Ekipa ląduje na małej wysepce (5x5m) w archipelagu Galapagos z samochodem marki Ford wbitym po silnik w palmę. Szybki rzut na mapę świata ("gdzie do najbliższego kontynentu?"), po czym magini stwierdza:
- Płyniemy w prawo.
Ciemny pokój, w którym jedyne źródła światła to mała lampka i świeczka za ekranem mistrza gry, rzucająca na tegoż mistrza niesamowite cienie. Jeden z graczy zwraca się niepewnym tonem do MG:
- Dziwnie dzisiaj wyglądasz.
- Jestem Mistrzem Gry, gościem który udaje, że widzi rzeczy, których nie ma i opowiada o tym innym.
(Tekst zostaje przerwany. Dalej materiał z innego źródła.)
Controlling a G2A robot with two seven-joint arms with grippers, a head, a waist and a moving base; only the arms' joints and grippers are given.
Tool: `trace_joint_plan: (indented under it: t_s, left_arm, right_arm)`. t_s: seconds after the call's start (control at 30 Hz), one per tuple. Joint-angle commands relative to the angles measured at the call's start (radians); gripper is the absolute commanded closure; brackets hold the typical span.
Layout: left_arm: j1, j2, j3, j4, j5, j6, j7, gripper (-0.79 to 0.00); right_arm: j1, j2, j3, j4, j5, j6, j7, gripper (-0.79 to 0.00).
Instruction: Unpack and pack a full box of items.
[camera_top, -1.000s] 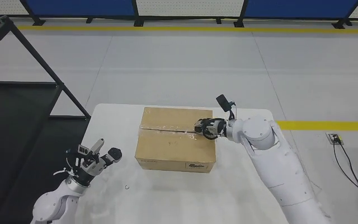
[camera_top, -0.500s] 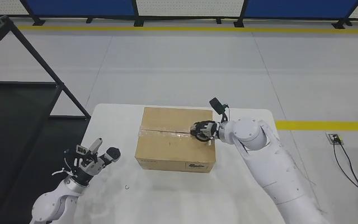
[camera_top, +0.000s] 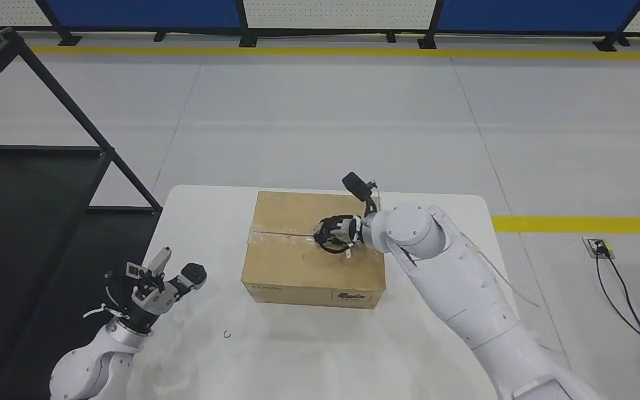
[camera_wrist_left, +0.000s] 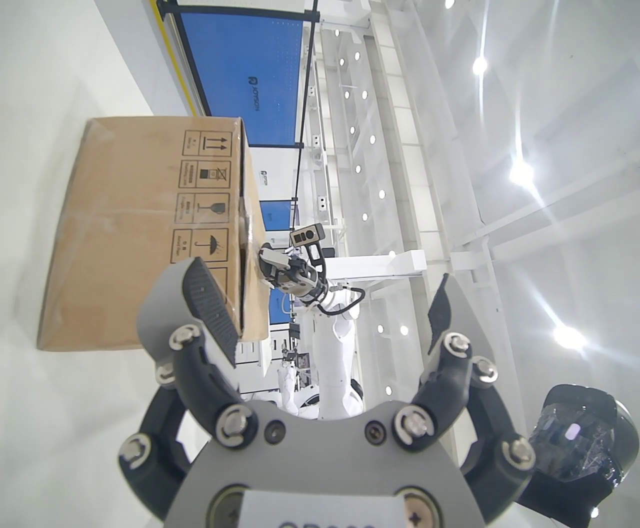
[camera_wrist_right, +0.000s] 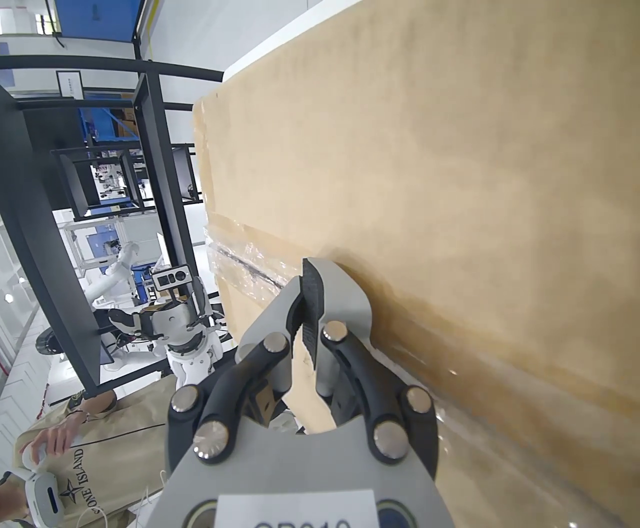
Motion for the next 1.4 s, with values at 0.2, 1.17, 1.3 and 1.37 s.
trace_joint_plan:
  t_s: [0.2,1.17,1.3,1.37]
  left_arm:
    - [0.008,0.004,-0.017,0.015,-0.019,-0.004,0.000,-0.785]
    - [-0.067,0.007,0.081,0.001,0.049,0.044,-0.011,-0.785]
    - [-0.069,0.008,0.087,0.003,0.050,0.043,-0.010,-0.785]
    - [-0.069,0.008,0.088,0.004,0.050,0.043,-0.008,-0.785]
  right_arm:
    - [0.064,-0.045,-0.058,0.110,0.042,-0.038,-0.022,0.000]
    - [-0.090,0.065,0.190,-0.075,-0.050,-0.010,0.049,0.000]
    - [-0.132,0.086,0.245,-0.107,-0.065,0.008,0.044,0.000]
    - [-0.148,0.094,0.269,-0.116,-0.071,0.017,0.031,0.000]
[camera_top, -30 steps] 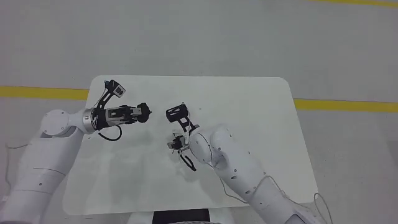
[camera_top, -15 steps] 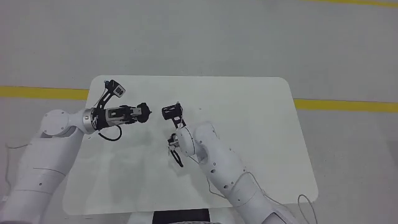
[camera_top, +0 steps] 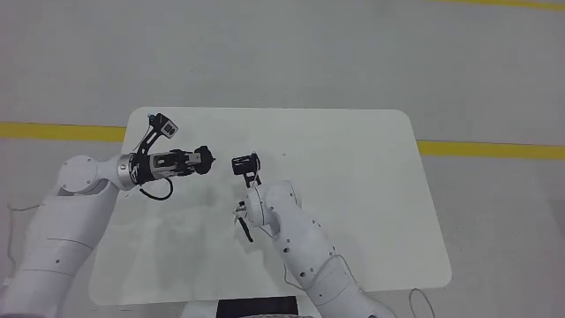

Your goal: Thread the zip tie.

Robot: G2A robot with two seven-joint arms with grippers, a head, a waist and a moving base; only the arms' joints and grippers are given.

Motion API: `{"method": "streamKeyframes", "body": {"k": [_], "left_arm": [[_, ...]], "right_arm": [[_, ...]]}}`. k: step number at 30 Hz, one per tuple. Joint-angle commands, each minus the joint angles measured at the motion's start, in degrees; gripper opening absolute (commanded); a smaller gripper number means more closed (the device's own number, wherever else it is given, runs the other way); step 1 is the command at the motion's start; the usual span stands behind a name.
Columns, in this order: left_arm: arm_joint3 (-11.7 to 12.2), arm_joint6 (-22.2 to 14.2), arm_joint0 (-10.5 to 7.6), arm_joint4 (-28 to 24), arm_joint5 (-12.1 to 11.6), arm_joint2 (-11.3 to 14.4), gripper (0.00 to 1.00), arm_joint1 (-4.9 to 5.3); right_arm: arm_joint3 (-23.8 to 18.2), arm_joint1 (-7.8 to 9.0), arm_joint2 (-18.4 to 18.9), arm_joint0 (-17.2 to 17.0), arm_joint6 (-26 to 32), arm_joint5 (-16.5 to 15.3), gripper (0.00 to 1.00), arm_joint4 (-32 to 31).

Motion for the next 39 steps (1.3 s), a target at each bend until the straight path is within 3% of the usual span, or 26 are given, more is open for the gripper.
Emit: {"method": "streamKeyframes", "body": {"k": [1, 12, 28, 30, 31, 34, 39], "left_arm": [[0.00, 0.00, 0.00, 0.00, 0.00, 0.00, 0.00, 0.00], [0.00, 0.00, 0.00, 0.00, 0.00, 0.00, 0.00, 0.00], [0.00, 0.00, 0.00, 0.00, 0.00, 0.00, 0.00, 0.00], [0.00, 0.00, 0.00, 0.00, 0.00, 0.00, 0.00, 0.00], [0.00, 0.00, 0.00, 0.00, 0.00, 0.00, 0.00, 0.00], [0.00, 0.00, 0.00, 0.00, 0.00, 0.00, 0.00, 0.00], [0.00, 0.00, 0.00, 0.00, 0.00, 0.00, 0.00, 0.00]], "right_arm": [[1.06, -0.56, 0.19, 0.38, 0.00, 0.00, 0.26, -0.03], [8.09, -2.87, 0.64, 3.55, 0.00, 0.00, 0.23, -0.03], [14.82, -4.42, 1.36, 6.53, 0.00, 0.00, 0.22, -0.03], [15.39, -4.60, 1.57, 6.82, 0.00, 0.00, 0.18, -0.03], [15.61, -4.68, 1.65, 6.91, 0.00, 0.00, 0.09, -0.03], [16.12, -4.89, 1.90, 7.17, 0.00, 0.00, 0.00, -0.03], [15.91, -5.06, 2.47, 7.09, 0.00, 0.00, 0.00, -0.03]]}}
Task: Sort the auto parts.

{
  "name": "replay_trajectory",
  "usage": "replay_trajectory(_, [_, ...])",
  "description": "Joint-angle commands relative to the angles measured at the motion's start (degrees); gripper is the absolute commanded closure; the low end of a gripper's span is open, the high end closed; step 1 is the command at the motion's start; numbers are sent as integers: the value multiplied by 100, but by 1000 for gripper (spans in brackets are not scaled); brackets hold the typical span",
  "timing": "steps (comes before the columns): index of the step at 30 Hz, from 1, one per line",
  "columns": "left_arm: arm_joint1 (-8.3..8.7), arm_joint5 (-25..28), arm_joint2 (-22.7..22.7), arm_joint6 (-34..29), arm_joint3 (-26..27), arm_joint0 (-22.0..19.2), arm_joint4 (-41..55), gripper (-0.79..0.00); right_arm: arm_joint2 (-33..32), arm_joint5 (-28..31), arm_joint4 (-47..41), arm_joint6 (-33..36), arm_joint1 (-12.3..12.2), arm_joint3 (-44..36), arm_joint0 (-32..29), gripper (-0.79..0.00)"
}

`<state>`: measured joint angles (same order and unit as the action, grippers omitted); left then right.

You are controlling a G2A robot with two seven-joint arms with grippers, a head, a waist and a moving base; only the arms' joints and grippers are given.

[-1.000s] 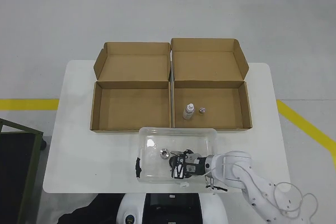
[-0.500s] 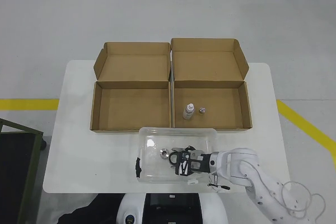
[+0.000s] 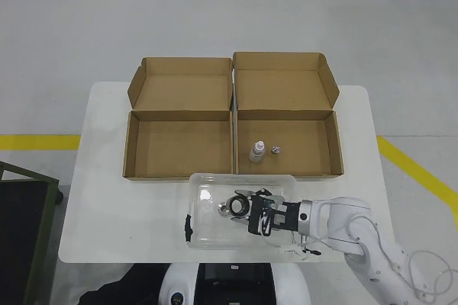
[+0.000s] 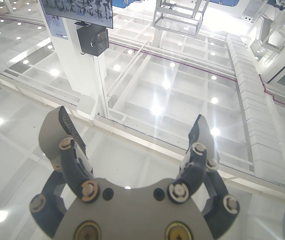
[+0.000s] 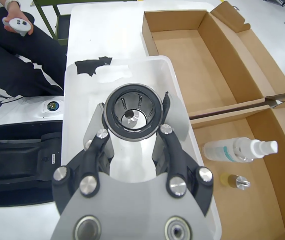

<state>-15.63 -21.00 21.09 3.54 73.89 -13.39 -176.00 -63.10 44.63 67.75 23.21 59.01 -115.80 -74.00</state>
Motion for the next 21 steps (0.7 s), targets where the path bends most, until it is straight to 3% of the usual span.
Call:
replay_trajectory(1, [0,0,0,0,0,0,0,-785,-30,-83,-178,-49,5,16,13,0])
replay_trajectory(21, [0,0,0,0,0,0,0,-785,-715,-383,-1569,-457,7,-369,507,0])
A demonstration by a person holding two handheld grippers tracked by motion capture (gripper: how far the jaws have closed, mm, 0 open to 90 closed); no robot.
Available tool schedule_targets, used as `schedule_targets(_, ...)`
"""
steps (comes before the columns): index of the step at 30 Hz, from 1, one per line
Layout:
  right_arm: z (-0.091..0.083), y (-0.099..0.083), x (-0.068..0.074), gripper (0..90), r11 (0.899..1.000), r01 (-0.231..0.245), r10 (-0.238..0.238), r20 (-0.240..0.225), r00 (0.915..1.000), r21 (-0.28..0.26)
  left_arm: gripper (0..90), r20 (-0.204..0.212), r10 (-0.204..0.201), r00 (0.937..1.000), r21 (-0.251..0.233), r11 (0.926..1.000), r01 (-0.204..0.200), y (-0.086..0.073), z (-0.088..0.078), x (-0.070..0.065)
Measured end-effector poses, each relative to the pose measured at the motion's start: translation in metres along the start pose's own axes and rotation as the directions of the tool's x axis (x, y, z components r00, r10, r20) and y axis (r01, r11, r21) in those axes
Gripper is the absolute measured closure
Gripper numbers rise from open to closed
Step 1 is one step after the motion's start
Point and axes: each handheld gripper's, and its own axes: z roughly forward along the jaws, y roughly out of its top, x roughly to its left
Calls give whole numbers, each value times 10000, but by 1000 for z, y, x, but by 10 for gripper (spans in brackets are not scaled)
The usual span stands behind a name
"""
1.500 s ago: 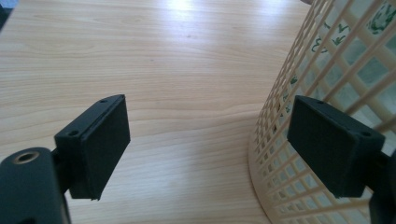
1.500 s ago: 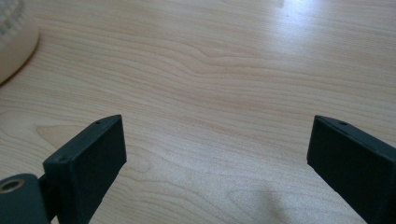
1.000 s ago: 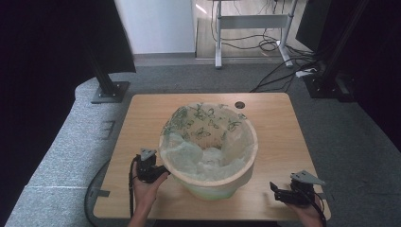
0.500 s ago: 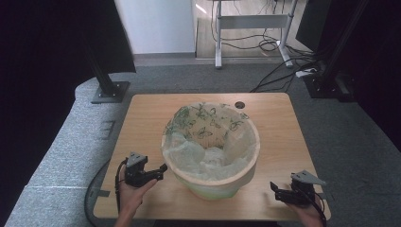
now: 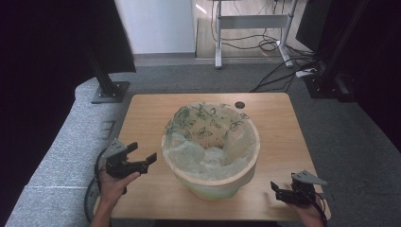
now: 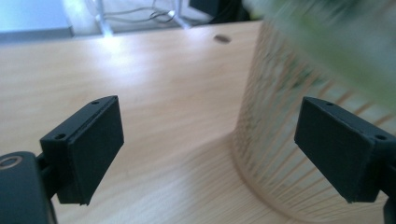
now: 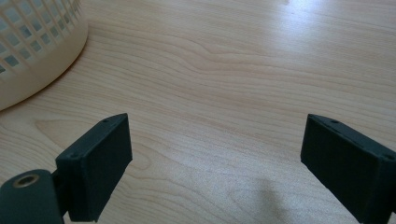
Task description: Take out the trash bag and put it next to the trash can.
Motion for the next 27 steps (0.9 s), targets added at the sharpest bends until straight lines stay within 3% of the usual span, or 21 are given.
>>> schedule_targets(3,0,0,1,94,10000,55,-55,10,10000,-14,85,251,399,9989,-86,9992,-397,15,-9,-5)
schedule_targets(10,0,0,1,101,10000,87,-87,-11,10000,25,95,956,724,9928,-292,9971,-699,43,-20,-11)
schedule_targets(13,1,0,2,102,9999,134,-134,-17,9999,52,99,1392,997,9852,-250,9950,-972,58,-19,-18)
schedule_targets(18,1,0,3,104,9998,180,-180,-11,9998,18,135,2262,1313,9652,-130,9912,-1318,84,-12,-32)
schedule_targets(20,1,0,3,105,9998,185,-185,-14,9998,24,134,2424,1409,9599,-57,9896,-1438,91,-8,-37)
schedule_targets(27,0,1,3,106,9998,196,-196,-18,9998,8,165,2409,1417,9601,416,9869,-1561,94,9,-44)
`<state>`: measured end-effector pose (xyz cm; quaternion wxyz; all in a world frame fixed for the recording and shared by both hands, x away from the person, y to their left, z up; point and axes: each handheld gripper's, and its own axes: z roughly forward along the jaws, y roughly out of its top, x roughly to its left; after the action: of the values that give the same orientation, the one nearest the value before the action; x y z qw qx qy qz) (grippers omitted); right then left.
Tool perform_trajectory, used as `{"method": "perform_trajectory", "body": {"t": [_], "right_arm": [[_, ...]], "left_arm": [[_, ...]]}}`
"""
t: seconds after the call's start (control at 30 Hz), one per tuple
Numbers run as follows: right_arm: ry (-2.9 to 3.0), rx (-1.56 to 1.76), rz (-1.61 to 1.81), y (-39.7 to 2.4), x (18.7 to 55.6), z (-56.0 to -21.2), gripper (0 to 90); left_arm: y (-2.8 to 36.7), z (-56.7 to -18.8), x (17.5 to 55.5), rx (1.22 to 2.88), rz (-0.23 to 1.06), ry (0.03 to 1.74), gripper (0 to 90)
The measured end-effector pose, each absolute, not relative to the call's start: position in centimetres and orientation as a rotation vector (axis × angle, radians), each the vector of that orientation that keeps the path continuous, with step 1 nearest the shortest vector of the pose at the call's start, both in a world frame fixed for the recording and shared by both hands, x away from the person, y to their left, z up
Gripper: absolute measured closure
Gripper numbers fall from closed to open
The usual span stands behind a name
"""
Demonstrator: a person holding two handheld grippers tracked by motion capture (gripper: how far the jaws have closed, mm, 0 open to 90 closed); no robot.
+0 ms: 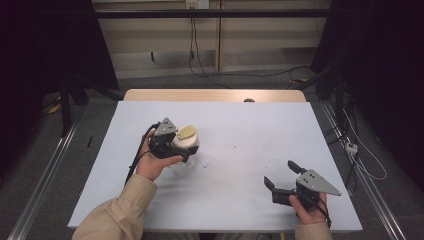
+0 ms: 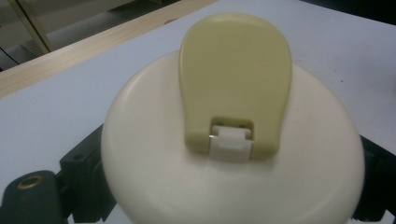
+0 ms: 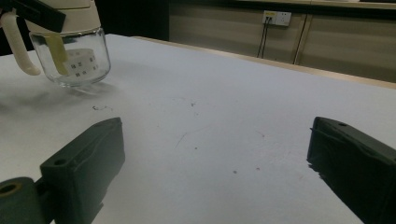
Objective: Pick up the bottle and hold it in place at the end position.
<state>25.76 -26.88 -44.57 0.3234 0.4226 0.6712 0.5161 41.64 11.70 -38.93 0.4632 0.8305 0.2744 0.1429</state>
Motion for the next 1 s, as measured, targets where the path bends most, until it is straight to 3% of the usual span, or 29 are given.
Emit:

Czy mogę wyglądać normalnie?
Niekoniecznie z sesji, ale zabił mnie fragment umawiania się na bitwę dwóch graczy WFB:
- Ok, dwa pudła pełne orków i goblinów czekają na zabranie, tylko nie mogę wymyślić jak giganta wziąć
- Za rękę - i niech nie rozdepcze samochodów po drodze
Krótko, Gracze przybyli do wioski w celu rozwiązania sprawy tajemniczych morderstw (ach któż już tego nie robił
).
Standardowo więc najpierw chcą przepytać karczmarza (który okazuje się kobietą).
Rozmowa pomiędzy drużynowym Medykiem [M] a Karczmarką [K]
M - Był jakiś świadek?
K - Był. Rozwlekło go na paręnaście metrów...
M - Czyli generalnie niewiele mówił?